Re: [PATCH v2 2/2] mm, sl[aou]b: guarantee natural alignment for kmalloc(power-of-two)

2019-09-24 Thread Dave Chinner
On Tue, Sep 24, 2019 at 11:19:29PM +0200, Vlastimil Babka wrote:
> On 9/23/19 7:51 PM, Darrick J. Wong wrote:
> > On Mon, Sep 23, 2019 at 07:17:10PM +0200, David Sterba wrote:
> >> On Mon, Sep 23, 2019 at 06:36:32PM +0200, Vlastimil Babka wrote:
> >>> So if anyone thinks this is a good idea, please express it (preferably
> >>> in a formal way such as Acked-by), otherwise it seems the patch will be
> >>> dropped (due to a private NACK, apparently).
> > 
> > Oh, I didn't realize   that *some* of us are allowed the
> > privilege of gutting a patch via private NAK without any of that open
> > development discussion incovenience. 
> > 
> > As far as XFS is concerned I merged Dave's series that checks the
> > alignment of io memory allocations and falls back to vmalloc if the
> > alignment won't work, because I got tired of scrolling past the endless
> > discussion and bug reports and inaction spanning months.
> 
> I think it's a big fail of kmalloc API that you have to do that, and
> especially with vmalloc, which has the overhead of setting up page
> tables, and it's a waste for allocation requests smaller than page size.
> I wish we could have nice things.

I don't think the problem here is the code. The problem here is that
we have a dysfunctional development community and there are no
processes we can follow to ensure architectural problems in core
subsystems are addressed in a timely manner...
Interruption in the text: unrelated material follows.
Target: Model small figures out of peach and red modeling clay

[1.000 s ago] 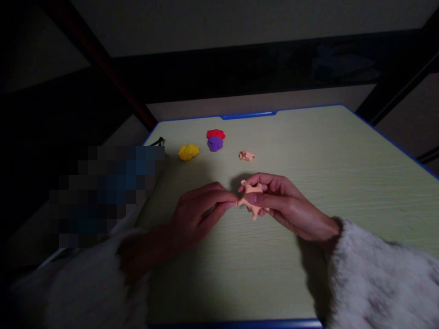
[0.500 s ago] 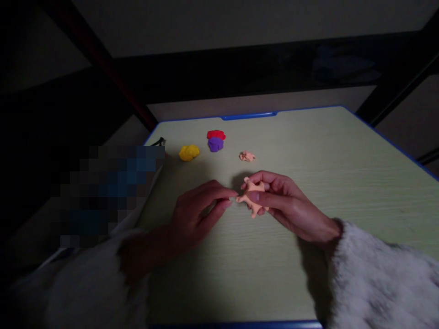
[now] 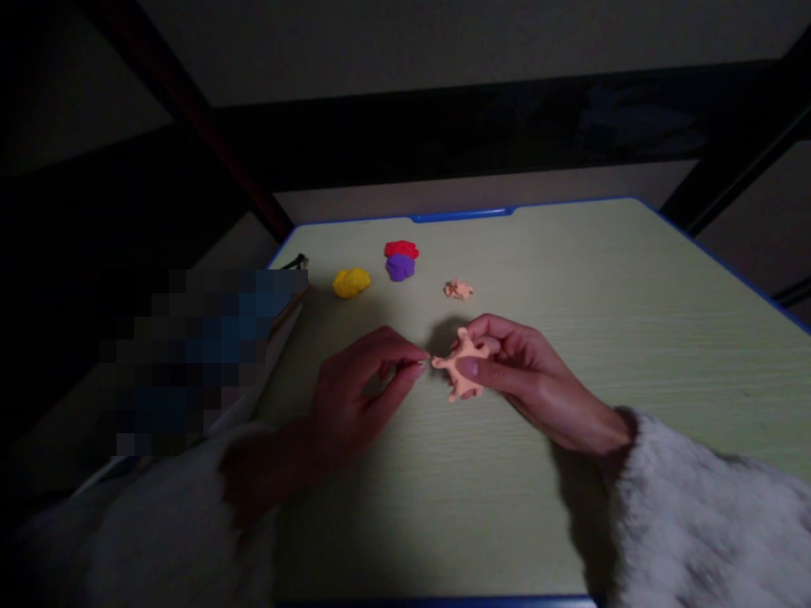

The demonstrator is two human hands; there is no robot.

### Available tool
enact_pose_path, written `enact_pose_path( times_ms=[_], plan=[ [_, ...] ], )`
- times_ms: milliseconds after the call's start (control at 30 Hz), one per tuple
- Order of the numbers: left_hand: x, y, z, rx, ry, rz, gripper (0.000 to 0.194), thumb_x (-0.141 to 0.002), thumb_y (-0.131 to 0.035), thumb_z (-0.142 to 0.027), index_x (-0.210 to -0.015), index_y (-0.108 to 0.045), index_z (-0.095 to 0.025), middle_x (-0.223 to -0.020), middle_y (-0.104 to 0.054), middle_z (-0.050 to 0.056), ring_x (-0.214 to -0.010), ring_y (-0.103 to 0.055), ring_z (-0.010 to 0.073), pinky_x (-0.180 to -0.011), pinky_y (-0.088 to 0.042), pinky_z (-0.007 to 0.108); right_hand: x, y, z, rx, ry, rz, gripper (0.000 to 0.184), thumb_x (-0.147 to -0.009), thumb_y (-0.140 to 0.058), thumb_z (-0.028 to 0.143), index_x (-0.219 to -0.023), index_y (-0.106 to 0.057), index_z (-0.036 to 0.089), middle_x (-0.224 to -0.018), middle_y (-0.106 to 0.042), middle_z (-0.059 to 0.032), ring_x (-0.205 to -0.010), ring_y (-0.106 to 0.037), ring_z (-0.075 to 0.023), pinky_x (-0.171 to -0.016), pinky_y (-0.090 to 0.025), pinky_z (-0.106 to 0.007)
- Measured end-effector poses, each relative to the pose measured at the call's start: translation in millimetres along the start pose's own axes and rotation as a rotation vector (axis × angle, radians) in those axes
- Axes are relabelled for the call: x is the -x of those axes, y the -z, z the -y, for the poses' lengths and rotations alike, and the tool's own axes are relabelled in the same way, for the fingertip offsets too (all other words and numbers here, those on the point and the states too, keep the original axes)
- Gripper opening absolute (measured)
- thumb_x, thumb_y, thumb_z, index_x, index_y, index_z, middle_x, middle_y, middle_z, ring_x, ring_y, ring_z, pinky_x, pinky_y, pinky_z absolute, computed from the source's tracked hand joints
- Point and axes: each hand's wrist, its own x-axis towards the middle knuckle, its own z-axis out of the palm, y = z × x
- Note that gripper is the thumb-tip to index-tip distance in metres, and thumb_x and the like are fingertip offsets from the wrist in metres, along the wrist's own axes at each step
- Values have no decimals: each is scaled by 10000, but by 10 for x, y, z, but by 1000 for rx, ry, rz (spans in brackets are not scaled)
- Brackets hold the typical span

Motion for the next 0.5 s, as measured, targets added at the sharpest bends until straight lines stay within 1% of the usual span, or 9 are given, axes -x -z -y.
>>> enact_pose_path(
  times_ms=[300,500],
  plan=[
    [-4,1,-4,-19,-7,17,29,-823,-545,-152,-818,-572,-148,-708,-603,-14,-603,-501,50,-553,-404,163,8,-2,-6,32,6,-7,104,-753,-673,179,-807,-585,182,-695,-610,13,-606,-558,-88,-600,-461,-225],
    [-2,3,-10,-25,-2,17,37,-824,-544,-156,-804,-575,-150,-686,-594,-15,-601,-502,54,-549,-404,168,4,-15,3,49,5,-10,108,-750,-674,177,-814,-587,182,-704,-610,9,-611,-558,-92,-600,-464,-231]
  ],
)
And this criticism isn't just of the mm/ here - this alignment
problem is exacerbated by exactly the same issue on the block layer
side. i.e. the block layer and drivers have -zero- bounds checking
to catch these sorts of things and the block layer maintainer will
not accept patches for runtime checks that would catch these issues
and make them instantly visible to us.

These are not code problems: we can fix the problems with code (and
I have done so to demonstrate "this is how we do what you say is
impossible").  The problem here is people in positions of
control/power are repeatedly demonstrating an inability to
compromise to reach a solution that works for everyone.
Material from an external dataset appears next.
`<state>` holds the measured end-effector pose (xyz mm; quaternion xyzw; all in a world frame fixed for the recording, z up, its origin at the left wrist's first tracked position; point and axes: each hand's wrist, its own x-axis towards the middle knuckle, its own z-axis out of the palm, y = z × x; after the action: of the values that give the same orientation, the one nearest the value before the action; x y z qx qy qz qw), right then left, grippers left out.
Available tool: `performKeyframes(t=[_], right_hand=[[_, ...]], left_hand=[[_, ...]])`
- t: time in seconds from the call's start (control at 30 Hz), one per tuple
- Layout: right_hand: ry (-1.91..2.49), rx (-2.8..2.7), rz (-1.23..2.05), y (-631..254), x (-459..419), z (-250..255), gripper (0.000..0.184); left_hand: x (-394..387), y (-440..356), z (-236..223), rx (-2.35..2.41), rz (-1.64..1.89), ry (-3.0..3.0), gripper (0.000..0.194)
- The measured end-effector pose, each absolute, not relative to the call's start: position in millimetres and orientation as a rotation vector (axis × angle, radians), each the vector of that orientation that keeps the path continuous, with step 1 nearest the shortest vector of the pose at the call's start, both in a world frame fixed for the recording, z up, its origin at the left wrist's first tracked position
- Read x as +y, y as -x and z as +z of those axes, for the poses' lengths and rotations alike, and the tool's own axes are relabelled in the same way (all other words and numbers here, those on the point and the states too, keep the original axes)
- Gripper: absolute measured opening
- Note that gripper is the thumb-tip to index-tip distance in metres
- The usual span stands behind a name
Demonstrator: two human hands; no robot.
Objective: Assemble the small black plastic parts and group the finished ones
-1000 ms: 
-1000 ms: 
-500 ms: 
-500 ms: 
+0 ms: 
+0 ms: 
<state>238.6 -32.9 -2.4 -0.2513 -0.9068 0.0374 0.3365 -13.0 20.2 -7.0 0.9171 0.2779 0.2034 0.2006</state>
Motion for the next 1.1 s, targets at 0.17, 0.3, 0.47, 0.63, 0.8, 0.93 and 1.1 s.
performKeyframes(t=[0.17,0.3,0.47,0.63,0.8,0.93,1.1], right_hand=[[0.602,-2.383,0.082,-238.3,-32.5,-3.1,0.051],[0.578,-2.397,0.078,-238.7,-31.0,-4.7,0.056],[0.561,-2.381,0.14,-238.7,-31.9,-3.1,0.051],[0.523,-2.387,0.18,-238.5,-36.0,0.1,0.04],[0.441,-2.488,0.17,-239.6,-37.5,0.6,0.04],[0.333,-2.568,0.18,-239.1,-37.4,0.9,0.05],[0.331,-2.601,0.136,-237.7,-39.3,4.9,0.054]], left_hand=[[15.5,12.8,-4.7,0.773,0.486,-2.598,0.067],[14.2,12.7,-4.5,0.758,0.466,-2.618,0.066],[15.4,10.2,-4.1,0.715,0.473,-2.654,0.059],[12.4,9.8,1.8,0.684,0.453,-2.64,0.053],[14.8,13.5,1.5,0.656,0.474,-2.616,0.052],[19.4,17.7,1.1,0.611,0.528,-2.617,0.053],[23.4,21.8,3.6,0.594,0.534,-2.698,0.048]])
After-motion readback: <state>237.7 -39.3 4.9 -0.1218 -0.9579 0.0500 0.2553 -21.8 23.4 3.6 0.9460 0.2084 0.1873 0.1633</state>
It's far better for us just to work around bullshit like this in XFS
now, then when the core subsystems get they act together years down
the track we can remove the workaround from XFS. Users don't care
how we fix the problem, they just want it fixed. If that means we
have to route around dysfunctional developer groups, then we'll just
have to do that

Cheers,

Dave.
-- 
Dave Chinner
da...@fromorbit.com


Re: [PATCH v2 2/2] mm, sl[aou]b: guarantee natural alignment for kmalloc(power-of-two)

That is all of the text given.